Starting at the line that contains "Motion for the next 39", quote each line exactly through the last line of the entries, both included.

•••••

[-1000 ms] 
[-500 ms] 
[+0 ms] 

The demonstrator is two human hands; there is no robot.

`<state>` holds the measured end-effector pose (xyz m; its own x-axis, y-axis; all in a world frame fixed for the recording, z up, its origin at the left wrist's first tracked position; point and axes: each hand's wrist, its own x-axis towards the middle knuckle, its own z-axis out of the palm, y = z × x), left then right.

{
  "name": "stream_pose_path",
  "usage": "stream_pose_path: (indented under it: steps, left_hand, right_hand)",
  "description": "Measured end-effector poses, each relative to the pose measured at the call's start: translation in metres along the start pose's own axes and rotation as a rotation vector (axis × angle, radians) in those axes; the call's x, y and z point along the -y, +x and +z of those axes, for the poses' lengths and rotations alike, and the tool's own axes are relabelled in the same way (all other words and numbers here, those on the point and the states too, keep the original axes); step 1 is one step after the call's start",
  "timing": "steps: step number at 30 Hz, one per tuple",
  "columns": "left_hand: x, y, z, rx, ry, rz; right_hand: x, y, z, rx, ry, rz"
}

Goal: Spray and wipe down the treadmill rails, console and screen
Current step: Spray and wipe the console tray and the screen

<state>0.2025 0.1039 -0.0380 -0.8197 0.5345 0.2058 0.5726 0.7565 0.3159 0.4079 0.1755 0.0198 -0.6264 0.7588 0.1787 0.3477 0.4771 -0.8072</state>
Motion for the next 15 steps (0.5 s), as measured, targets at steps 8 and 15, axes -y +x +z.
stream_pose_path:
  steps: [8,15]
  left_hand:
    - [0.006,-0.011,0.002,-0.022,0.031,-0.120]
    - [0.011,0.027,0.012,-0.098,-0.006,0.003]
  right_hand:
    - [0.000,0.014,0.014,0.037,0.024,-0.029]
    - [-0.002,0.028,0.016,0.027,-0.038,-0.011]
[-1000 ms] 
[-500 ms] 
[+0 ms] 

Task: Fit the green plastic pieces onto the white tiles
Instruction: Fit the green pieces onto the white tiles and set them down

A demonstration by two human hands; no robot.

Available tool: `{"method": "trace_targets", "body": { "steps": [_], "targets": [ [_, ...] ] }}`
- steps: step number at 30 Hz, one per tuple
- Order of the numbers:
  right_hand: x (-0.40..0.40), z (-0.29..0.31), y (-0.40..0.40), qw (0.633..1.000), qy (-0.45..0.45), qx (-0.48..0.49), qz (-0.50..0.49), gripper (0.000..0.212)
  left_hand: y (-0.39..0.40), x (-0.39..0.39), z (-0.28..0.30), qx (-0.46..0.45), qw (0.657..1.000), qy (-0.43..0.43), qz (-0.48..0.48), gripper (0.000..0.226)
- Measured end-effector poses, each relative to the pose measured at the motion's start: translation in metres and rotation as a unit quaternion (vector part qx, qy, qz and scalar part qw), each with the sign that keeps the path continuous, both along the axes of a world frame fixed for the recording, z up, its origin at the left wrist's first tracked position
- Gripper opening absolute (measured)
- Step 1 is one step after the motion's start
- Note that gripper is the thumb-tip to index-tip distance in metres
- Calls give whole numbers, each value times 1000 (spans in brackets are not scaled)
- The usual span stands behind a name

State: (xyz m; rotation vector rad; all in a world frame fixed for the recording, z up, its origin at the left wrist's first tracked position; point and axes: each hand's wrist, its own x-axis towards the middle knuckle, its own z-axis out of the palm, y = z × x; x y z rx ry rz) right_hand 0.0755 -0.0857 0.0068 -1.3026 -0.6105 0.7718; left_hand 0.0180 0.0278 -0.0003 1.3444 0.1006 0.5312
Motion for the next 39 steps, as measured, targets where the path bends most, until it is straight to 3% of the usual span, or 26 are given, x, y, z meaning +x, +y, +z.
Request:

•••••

** Answer for this exercise **
Motion for the next 39 steps, as measured, targets where the path bends most, until it is straight to 3% of the usual span, or 26 are given, x, y, z meaning +x, +y, +z.
Request:

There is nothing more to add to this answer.